> _PROMPT_: This exercise asks for an exact transcription of every entry.

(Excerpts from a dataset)
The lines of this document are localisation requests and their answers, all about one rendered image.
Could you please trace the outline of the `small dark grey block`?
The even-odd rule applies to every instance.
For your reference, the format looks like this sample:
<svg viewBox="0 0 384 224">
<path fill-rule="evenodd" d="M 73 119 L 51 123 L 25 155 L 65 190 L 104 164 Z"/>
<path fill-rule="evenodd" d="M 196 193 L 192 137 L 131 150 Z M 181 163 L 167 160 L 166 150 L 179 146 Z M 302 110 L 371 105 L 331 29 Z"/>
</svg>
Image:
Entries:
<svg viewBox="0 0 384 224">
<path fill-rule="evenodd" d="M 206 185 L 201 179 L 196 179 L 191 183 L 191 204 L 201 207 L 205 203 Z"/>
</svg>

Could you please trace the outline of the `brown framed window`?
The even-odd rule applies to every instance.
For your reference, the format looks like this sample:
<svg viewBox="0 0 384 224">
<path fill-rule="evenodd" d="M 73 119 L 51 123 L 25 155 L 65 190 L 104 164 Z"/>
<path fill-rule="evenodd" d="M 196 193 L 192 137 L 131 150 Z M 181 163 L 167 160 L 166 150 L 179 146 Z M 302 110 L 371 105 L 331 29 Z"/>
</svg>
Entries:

> _EXERCISE RESPONSE_:
The lines of this document are localisation requests and their answers, all about one rendered image.
Could you please trace the outline of the `small dark grey block`?
The even-odd rule applies to every instance.
For your reference, the format looks like this sample:
<svg viewBox="0 0 384 224">
<path fill-rule="evenodd" d="M 73 119 L 51 123 L 25 155 L 65 190 L 104 164 Z"/>
<path fill-rule="evenodd" d="M 196 193 L 192 137 L 131 150 Z M 181 163 L 167 160 L 166 150 L 179 146 Z M 302 110 L 371 105 L 331 29 Z"/>
</svg>
Image:
Entries:
<svg viewBox="0 0 384 224">
<path fill-rule="evenodd" d="M 206 185 L 201 179 L 196 179 L 191 183 L 191 204 L 201 207 L 205 203 Z"/>
</svg>

Could you please trace the outline of the `brown framed window`?
The even-odd rule applies to every instance.
For your reference, the format looks like this sample:
<svg viewBox="0 0 384 224">
<path fill-rule="evenodd" d="M 73 119 L 51 123 L 25 155 L 65 190 L 104 164 Z"/>
<path fill-rule="evenodd" d="M 196 193 L 192 137 L 131 150 Z M 181 163 L 167 160 L 166 150 L 179 146 Z M 302 110 L 371 105 L 331 29 Z"/>
</svg>
Entries:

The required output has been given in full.